● EXERCISE DESCRIPTION
Check every line of the data for the string "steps" and copy the ones that have it.

● GIVEN INFORMATION
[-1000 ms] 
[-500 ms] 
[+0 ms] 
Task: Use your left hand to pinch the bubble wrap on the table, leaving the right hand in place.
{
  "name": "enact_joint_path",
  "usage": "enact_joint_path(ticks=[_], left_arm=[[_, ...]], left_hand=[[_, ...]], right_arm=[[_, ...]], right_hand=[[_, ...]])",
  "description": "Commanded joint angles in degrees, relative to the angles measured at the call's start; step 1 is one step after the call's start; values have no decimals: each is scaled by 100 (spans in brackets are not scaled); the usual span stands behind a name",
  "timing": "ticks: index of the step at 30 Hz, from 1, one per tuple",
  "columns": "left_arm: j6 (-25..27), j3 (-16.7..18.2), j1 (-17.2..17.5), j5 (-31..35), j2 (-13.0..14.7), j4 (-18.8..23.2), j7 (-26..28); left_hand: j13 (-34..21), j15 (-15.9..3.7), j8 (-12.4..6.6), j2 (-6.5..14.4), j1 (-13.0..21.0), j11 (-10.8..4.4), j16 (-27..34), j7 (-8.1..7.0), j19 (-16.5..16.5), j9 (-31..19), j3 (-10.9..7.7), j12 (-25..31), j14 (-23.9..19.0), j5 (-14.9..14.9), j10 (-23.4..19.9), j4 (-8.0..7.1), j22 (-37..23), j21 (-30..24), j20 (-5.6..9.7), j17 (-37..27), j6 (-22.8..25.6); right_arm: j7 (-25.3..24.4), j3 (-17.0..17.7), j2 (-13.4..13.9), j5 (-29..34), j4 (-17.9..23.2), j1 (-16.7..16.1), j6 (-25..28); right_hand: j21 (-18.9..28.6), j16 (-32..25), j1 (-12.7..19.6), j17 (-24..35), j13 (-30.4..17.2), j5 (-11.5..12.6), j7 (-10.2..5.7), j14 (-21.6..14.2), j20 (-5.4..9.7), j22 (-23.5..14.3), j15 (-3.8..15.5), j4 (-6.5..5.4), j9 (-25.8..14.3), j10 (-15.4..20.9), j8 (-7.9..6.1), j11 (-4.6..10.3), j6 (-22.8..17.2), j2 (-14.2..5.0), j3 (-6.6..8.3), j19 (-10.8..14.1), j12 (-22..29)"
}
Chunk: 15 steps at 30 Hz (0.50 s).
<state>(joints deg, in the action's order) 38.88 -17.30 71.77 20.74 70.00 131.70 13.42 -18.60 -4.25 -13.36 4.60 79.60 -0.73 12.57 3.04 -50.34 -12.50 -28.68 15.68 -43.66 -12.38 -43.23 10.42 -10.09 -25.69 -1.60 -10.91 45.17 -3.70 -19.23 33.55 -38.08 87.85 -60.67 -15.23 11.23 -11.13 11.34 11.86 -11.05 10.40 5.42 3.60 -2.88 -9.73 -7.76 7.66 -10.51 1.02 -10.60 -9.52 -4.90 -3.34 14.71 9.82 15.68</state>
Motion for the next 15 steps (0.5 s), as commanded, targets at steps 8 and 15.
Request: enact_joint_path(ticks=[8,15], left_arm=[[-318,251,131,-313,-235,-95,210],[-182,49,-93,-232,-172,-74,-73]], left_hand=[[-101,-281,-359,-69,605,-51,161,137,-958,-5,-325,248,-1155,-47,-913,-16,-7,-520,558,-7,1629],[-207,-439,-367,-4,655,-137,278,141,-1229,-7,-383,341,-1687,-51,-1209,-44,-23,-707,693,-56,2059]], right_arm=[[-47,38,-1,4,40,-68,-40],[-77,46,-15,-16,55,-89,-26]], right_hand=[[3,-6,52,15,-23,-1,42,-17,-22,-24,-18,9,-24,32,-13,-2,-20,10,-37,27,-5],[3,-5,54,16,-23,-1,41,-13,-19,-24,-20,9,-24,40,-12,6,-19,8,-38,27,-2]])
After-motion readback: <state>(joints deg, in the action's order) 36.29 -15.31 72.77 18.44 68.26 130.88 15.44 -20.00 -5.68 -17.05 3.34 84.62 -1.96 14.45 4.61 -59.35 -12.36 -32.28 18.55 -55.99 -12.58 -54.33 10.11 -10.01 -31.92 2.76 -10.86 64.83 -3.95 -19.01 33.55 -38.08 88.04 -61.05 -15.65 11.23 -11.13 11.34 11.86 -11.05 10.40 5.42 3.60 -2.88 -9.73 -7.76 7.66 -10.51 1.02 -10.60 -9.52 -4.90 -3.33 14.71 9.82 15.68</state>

● RESPONSE TO THE TASK
Chunk: 15 steps at 30 Hz (0.50 s).
Motion for the next 15 steps (0.5 s), as commanded, targets at steps 8 and 15.

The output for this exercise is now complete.